PM2.5 Exacerbates Viral Myocarditis by Disrupting Lysophosphatidylcholine Metabolism and Inhibiting the GPR4/ERK/PPARγ Pathway

Epidemiological studies link fine particulate matter (PM2.5) exposure to aggravated viral myocarditis (VMC), though the mechanisms remain unclear. This study aimed to investigate whether PM2.5 exacerbates the inflammatory response by disrupting lysophosphatidylcholine (LPC) metabolism and its downstream signaling pathways. We established the mouse model combining PM2.5 exposure and CVB3 infection. Cardiac function, inflammation, and signaling molecule alterations were assessed using echocardiography, histological analysis, and molecular techniques. In H9c2 cardiomyocytes, we applied PM2.5, LPC, GPR4 siRNA, and pathway inhibitors (U0126 and GW9662). PM2.5 reduced LPC levels in vivo and in vitro and downregulated its receptor GPR4. It also suppressed the ERK/PPARγ pathway, thereby lifting transcriptional inhibition of Toll-like receptor 4 (TLR4).

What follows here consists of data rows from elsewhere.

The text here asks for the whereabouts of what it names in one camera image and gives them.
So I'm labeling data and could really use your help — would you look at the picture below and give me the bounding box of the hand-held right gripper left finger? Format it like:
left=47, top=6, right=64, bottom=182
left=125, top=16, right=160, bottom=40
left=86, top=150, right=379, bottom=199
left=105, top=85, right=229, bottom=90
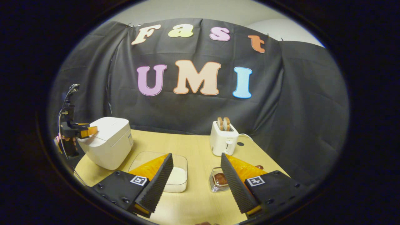
left=91, top=153, right=174, bottom=218

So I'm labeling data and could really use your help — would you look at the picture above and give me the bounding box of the black backdrop cloth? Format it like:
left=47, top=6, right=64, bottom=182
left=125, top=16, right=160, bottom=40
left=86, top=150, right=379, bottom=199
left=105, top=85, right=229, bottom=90
left=48, top=18, right=350, bottom=188

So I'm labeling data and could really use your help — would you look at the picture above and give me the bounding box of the white rice cooker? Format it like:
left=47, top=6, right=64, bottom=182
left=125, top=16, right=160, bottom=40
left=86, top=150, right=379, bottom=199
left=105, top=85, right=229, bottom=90
left=77, top=117, right=134, bottom=171

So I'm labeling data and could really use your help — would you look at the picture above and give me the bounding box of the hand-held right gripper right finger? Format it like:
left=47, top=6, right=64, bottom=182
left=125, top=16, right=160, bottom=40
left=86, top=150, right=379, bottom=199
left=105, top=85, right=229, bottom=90
left=220, top=152, right=313, bottom=219

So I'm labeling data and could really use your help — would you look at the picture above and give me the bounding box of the white uncooked rice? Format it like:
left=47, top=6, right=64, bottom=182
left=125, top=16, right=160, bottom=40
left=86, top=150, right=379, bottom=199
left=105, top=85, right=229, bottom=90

GPR4 knockdown abolished the activating effects of LPC on ERK/PPARγ and its inhibitory effect on TLR4. Our study also confirmed that ERK and PPARγ function sequentially downstream of GPR4 and upstream of TLR4 within this pathway. The study suggests a novel mechanism by which PM2.5 exacerbates VMC. PM2.5 disrupts LPC metabolism, inhibits the GPR4/ERK/PPARγ pathway, and consequently releases the inhibition on TLR4, thereby increasing cardiac susceptibility to CVB3 and inflammatory injury. This pathway represents a potential therapeutic target for preventing PM2.5-associated myocardial damage.